» What you are asked to do
If a line below contains the string "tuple", copy it out.

━━━

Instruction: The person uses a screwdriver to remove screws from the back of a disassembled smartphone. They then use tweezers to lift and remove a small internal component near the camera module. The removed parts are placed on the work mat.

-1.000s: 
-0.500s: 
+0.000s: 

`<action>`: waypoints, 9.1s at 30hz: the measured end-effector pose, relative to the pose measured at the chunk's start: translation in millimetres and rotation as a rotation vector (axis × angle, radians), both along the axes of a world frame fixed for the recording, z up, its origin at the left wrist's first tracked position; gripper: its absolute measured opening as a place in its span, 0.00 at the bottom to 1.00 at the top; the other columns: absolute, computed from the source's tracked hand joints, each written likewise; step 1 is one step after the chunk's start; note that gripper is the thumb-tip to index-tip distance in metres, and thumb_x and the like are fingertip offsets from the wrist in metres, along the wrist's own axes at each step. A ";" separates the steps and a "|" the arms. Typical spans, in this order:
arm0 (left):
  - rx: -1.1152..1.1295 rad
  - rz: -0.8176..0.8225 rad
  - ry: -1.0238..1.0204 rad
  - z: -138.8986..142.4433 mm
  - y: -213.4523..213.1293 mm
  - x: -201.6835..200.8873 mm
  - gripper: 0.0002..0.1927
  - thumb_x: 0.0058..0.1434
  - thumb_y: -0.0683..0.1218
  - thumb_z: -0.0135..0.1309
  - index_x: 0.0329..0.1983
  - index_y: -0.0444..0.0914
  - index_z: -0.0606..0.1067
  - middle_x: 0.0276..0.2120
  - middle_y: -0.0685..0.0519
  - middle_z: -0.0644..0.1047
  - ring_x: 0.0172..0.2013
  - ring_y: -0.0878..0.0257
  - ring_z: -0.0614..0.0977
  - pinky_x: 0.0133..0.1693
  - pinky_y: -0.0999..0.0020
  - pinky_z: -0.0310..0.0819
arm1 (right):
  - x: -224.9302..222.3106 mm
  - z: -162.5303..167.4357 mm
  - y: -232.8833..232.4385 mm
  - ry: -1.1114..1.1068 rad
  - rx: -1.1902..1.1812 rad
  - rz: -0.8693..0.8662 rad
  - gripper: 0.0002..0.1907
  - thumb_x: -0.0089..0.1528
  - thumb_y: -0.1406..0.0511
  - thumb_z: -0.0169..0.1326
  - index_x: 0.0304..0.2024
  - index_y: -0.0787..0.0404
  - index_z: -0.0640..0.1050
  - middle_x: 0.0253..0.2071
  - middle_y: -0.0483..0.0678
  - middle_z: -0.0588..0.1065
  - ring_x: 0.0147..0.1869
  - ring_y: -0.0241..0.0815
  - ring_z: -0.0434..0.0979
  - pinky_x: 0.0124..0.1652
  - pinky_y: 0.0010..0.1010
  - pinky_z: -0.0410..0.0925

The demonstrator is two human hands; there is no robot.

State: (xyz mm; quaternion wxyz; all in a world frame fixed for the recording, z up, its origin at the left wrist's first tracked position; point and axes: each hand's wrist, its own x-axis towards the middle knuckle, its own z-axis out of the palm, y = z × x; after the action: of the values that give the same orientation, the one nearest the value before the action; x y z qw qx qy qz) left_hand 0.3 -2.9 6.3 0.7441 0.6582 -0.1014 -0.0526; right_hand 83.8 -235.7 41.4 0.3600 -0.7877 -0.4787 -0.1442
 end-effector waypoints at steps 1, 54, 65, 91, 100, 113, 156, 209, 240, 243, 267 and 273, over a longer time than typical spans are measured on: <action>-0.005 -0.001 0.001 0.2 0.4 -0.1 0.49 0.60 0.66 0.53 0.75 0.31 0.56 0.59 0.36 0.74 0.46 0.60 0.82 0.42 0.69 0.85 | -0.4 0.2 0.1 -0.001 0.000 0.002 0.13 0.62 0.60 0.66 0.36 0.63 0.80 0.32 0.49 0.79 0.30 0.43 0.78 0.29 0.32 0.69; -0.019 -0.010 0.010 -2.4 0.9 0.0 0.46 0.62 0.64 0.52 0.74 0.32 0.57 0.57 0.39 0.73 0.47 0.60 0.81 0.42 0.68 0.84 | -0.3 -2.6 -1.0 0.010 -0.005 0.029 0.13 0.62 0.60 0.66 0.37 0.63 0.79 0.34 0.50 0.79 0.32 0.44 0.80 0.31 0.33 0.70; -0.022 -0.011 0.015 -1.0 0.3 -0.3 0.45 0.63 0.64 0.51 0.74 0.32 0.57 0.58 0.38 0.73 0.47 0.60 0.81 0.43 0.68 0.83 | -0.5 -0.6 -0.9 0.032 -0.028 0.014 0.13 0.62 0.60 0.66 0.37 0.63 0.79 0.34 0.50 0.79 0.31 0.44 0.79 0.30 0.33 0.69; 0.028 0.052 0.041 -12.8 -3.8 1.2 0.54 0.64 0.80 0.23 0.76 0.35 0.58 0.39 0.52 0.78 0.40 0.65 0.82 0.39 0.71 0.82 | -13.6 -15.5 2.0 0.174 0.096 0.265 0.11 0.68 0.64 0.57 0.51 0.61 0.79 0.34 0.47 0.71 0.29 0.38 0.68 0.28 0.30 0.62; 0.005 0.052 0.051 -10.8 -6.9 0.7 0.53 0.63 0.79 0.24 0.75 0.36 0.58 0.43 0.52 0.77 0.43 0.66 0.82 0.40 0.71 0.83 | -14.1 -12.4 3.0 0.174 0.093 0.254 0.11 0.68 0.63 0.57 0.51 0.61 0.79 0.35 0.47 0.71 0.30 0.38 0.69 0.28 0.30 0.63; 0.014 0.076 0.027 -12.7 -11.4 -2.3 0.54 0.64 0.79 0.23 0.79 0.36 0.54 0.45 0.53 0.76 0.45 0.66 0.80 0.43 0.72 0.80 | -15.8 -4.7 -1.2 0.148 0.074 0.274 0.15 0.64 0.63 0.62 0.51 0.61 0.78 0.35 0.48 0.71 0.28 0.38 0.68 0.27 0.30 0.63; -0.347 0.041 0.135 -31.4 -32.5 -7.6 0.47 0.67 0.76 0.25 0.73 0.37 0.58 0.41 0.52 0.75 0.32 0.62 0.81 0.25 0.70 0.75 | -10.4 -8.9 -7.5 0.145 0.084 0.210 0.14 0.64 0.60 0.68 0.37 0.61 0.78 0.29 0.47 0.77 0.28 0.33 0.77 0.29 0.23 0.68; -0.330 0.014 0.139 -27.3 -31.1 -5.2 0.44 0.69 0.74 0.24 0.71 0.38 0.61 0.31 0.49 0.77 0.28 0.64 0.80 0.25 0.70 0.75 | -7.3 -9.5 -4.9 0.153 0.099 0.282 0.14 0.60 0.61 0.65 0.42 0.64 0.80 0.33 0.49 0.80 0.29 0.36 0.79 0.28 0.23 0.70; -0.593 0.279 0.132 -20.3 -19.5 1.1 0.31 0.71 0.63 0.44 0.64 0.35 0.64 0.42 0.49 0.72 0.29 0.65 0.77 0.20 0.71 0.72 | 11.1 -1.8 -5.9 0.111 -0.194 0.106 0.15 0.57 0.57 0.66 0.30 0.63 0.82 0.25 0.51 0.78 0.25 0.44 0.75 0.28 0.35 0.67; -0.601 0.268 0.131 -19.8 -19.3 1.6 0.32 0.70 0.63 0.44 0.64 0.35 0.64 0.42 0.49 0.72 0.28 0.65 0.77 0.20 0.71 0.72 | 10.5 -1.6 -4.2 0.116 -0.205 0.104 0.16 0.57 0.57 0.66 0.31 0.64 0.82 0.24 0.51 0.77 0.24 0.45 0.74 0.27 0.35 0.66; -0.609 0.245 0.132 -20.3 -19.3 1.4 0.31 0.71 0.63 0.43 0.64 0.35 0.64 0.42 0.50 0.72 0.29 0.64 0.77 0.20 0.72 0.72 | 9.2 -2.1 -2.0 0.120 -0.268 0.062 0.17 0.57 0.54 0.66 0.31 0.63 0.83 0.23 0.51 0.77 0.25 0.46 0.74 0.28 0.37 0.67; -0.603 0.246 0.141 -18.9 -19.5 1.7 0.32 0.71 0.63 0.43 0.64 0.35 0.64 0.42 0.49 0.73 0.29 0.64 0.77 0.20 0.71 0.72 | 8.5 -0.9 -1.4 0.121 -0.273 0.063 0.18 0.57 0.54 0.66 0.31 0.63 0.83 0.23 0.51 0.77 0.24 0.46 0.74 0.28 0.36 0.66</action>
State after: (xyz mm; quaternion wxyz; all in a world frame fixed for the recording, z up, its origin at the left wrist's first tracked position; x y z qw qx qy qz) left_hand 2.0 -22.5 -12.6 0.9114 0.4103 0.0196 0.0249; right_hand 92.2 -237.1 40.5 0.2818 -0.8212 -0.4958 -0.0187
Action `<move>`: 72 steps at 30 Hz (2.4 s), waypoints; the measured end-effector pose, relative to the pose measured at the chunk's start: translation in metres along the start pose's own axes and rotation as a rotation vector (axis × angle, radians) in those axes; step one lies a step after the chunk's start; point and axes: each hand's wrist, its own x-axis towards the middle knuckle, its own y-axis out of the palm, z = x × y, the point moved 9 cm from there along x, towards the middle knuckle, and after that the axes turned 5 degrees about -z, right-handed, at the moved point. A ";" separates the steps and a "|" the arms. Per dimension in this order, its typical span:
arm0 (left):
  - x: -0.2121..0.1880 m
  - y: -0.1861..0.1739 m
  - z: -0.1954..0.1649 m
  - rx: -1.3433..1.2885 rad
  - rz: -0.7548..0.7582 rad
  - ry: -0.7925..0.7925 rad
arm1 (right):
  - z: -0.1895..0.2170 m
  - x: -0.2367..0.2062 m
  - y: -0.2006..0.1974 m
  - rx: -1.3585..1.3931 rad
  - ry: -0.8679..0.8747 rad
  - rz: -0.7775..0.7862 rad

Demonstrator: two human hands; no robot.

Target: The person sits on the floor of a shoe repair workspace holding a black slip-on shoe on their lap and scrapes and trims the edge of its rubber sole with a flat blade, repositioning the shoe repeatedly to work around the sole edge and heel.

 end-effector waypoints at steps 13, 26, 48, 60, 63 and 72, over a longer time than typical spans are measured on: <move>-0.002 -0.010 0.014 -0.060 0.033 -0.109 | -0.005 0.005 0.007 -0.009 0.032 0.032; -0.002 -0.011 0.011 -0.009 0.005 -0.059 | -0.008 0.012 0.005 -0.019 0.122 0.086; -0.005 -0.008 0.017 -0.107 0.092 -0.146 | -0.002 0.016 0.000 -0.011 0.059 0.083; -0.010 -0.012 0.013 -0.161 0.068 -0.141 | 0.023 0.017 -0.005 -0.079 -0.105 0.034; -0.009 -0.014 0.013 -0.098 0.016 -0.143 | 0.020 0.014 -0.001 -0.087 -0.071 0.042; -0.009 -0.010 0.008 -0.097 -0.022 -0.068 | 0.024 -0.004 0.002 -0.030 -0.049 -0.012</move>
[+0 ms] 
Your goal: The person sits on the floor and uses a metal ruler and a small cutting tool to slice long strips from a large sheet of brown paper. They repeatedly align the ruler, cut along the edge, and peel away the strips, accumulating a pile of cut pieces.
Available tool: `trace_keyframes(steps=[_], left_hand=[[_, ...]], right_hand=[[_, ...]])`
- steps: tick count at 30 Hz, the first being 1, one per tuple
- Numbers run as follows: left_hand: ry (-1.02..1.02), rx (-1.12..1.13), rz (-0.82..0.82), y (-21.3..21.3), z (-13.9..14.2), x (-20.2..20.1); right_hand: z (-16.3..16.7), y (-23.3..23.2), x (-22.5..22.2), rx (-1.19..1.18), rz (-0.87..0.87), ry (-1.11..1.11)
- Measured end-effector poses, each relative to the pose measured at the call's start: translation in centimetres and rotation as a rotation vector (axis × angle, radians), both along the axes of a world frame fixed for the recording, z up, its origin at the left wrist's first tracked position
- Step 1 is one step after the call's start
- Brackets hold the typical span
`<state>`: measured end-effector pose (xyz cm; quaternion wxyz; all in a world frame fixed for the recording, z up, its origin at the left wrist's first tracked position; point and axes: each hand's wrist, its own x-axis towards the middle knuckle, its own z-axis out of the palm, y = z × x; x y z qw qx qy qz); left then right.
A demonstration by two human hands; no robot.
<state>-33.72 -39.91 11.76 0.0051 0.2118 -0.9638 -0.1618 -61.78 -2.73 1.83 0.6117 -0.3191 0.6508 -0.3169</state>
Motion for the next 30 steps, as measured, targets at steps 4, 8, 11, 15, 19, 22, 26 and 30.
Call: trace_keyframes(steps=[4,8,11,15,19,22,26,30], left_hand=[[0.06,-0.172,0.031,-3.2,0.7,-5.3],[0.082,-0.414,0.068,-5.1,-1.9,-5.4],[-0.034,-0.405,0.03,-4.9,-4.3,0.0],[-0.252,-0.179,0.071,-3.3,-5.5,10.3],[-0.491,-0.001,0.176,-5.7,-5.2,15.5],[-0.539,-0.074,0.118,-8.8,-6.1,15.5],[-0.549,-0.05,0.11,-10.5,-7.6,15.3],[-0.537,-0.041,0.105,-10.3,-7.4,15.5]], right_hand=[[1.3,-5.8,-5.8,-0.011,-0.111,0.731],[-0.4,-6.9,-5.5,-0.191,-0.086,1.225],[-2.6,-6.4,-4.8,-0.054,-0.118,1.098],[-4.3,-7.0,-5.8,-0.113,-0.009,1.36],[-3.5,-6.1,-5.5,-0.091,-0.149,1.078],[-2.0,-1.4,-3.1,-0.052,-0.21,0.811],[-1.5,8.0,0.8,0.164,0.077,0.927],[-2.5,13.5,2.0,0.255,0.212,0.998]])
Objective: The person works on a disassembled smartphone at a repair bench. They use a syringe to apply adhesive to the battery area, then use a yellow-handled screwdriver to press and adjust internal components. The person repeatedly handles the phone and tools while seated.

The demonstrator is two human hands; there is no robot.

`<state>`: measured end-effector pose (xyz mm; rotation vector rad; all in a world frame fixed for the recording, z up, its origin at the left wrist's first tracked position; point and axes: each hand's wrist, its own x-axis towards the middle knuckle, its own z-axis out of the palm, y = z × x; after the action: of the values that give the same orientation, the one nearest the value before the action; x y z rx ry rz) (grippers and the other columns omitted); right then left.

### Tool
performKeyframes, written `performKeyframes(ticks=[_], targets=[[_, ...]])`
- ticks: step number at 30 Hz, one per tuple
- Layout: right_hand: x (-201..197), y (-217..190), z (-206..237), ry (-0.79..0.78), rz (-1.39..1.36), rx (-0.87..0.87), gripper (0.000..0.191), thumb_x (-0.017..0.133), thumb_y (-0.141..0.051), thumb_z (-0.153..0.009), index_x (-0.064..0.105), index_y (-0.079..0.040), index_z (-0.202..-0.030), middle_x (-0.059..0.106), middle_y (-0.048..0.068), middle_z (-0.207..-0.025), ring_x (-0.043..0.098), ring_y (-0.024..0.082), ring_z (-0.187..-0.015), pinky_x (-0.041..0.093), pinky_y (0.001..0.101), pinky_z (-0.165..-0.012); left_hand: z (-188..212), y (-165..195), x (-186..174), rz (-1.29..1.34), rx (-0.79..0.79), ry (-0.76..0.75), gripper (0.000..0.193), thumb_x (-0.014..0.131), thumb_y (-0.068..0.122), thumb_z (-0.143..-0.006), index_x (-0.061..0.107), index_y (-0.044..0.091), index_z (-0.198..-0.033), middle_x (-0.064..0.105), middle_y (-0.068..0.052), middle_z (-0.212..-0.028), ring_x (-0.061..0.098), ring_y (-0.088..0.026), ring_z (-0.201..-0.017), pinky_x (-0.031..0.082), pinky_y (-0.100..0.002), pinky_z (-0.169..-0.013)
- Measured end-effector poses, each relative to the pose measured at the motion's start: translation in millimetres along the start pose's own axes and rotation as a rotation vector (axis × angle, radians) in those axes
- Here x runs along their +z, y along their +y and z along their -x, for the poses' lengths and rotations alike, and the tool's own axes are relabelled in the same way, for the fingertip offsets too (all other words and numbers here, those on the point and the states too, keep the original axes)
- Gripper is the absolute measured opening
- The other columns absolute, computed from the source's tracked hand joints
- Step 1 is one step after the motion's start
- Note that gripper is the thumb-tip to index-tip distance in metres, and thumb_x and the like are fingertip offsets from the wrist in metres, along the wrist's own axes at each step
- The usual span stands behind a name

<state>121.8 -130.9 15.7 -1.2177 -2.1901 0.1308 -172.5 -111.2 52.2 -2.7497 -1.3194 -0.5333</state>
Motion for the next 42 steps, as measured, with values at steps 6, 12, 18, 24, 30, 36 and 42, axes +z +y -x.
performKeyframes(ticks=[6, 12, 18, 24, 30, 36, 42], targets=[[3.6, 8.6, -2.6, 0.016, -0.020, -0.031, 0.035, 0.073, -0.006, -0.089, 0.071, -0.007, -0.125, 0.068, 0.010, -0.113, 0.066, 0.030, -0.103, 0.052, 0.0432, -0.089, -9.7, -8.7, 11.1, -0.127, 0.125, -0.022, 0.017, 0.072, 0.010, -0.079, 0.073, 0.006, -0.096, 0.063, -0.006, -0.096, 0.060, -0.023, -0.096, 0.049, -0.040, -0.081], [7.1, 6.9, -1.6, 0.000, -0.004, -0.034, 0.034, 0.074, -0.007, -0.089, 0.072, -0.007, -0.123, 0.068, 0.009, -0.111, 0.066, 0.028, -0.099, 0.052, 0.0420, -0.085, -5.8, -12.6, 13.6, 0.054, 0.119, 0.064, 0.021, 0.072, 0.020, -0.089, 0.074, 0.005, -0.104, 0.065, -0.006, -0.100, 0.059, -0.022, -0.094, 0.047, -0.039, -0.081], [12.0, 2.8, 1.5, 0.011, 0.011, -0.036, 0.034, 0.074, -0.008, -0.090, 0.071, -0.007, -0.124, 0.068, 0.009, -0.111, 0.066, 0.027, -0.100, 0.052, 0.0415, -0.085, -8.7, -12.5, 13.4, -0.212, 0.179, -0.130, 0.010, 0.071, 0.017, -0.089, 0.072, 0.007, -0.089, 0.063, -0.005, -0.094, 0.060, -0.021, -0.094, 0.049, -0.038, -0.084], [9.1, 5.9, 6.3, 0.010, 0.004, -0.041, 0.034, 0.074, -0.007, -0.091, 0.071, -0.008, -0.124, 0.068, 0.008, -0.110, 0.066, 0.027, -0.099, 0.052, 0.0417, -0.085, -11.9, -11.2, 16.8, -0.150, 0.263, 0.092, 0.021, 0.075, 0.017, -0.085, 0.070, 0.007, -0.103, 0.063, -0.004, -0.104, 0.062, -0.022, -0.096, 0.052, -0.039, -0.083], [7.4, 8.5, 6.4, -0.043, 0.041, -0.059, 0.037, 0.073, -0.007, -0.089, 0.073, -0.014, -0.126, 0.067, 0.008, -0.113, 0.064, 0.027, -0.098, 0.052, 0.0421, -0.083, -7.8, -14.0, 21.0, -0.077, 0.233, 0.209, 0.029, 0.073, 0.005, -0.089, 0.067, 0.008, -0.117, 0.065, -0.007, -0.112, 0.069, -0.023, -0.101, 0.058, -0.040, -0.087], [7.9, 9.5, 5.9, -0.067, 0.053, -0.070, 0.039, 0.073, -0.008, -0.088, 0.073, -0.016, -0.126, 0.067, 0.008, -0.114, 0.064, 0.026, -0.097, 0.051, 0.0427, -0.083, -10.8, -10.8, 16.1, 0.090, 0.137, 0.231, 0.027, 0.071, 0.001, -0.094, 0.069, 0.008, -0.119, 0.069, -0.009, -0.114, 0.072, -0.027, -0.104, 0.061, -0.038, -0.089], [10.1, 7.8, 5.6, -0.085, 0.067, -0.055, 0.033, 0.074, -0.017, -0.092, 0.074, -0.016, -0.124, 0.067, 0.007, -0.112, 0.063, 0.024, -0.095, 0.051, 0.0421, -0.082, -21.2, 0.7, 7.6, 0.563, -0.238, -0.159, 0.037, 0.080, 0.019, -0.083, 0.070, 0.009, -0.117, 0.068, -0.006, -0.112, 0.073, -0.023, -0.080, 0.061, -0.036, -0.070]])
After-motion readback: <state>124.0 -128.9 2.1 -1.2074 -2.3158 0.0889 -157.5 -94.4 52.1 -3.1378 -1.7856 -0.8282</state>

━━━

» Solution
- steps: tick count at 30 Hz, the first being 1, one per tuple
- ticks: step number at 30 Hz, one per tuple

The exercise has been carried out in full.